いつかは一人暮らしをしたいと思い大学へ進学。先日二十歳の誕生日を迎えたのを機に、お世話になった鱗滝さんの家を出たのだった。
早く一人前の男になり、鱗滝さんから受けた沢山の恩を返したい――その一心で。

大学からも近く、バイトの店にも程近い好条件のマンションも見つかった。
少し家賃が高いが、バイトもしているし、払えない程ではない。契約を済ませ、後は引っ越すだけだと希望に満ちた前途だった。
そう、“だった”のだ。そこまでは良かった。引っ越し当日、事が起こるまでは。

契約した部屋を訪れてみれば、なんとその部屋には既に人が住んでおり、慌てて不動産店に問い合わせてみると「すみません、こちらの手違いでした」ときた。
事情はわかったが、それでも、引越し屋に頼んでいた荷物の段ボールは続々とその部屋の前に積み上げられてしまって、どうしたものかと途方に暮れていたところに、部屋の住人であったなまえが帰宅し、鉢合わせになったという事の運びである。
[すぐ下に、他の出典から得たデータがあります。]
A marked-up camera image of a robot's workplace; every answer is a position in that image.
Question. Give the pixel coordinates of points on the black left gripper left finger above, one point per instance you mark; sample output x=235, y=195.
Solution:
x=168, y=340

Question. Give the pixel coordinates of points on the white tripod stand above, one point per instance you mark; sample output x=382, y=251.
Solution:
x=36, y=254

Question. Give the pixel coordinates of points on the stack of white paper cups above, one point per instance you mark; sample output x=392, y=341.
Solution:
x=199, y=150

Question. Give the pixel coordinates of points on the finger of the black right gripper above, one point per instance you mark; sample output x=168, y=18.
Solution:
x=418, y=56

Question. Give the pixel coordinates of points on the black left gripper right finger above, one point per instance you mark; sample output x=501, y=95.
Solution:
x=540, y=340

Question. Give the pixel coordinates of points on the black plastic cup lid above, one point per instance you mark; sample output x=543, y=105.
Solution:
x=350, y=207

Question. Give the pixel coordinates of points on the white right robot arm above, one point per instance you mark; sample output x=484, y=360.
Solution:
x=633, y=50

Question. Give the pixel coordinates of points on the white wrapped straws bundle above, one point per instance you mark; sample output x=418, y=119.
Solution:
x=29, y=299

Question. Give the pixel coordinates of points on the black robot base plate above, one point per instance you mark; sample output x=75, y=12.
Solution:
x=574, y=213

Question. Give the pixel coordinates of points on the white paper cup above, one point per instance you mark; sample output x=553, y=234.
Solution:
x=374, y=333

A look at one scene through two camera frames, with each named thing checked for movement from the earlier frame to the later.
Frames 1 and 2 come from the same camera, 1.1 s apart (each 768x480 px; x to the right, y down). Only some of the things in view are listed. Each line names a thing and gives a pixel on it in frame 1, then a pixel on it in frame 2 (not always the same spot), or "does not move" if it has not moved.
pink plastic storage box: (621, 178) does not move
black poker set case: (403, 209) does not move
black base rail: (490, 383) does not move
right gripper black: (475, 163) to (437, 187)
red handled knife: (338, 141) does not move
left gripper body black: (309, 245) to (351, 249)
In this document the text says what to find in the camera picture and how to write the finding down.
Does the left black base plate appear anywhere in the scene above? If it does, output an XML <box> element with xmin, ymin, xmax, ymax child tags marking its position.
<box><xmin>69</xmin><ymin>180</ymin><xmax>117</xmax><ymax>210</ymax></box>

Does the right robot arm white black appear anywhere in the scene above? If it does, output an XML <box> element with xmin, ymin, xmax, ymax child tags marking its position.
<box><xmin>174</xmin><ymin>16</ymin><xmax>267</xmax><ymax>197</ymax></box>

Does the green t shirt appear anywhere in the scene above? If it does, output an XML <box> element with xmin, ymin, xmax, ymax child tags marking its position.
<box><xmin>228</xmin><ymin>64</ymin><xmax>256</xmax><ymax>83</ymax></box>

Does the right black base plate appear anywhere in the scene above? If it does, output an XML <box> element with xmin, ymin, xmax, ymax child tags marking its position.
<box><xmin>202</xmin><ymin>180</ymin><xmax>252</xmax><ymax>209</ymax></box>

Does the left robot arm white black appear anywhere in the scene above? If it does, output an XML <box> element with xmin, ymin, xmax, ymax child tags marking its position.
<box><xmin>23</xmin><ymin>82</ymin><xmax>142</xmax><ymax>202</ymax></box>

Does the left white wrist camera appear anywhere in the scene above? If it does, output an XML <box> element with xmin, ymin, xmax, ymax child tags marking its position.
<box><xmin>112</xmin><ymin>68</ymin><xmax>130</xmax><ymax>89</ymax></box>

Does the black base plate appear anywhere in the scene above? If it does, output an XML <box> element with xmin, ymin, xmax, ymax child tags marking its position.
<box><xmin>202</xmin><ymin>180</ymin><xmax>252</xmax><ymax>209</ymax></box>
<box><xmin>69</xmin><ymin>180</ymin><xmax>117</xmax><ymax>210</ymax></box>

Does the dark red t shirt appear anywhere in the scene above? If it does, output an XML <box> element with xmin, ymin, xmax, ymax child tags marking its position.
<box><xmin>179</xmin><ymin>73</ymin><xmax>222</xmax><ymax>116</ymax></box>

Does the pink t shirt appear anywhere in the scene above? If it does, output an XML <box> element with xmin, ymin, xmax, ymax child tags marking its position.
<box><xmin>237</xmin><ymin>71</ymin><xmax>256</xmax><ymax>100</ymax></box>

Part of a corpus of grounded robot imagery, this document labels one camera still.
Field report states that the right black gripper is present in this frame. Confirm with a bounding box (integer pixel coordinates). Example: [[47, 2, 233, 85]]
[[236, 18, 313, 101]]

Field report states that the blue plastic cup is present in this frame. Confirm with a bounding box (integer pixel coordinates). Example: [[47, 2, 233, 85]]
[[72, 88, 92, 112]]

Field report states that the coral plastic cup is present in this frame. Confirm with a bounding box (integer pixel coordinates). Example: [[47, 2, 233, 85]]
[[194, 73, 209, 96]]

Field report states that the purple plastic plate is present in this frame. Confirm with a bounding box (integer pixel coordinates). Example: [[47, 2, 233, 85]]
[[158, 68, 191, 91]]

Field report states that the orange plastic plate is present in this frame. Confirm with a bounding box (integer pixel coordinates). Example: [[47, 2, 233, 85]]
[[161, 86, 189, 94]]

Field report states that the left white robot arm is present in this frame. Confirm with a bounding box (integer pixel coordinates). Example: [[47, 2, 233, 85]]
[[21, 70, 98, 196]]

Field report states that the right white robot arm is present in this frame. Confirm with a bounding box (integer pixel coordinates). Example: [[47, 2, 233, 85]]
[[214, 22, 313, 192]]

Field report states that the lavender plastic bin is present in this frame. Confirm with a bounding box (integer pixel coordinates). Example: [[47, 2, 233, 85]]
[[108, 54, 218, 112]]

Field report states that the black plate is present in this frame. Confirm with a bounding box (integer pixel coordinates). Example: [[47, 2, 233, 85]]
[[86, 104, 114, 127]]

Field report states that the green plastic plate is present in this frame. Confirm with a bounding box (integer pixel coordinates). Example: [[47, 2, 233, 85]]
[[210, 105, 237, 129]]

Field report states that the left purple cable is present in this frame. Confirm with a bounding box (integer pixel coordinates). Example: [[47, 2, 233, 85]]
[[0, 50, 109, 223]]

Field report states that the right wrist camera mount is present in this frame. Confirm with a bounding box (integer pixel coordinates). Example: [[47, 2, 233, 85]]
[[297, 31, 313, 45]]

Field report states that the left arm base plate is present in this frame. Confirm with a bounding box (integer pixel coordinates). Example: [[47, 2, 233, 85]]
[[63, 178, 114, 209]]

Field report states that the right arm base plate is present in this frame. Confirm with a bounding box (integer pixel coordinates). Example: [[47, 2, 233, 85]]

帰宅してみれば自分の部屋の前に積み上げられた段ボールと見知らぬ男。
双眸を見開き、固まった彼女の反応は、至極当然のものだったと言える。
しかし、彼女は俺を頭の先から足の爪先まで舐める様に観察したあと、「何処かで会ったこと……無い?」と問う。
勿論そんな事は無いので、人違いだと伝えるが、何やら納得行かずと言った様子で暫く俺を見ていた。

それよりも、今はそんな事を議論している場合では無く、早急に事情を話せば、彼女は「だったら一緒に住めばよくない?」などと戯けた事を抜かすものだから、直ぐに、正気かと尋ねるが、何処にも行く宛がない俺は一瞬迷う。
しかし、見も知らぬ、しかも一人暮らしの女の部屋に居座るなど男のする事ではない。
俺は彼女の提案を突っぱねた。
部屋はまた探せばいい。しかし、問題はこの荷物。段ボール五箱。
早急に別の部屋を探すので、段ボール五箱分の荷物だけ申し訳無いが宛が着くまで預かって欲しいと申し出た。
人の良い彼女は迷わずその提案を快諾してくれ、部屋のドアを開ける。

世間には、見ず知らずの人間に親切にしてくれる善良な人間も存在するのだな。存外世の中捨てたものでは無いのかもしれない……鱗滝さん。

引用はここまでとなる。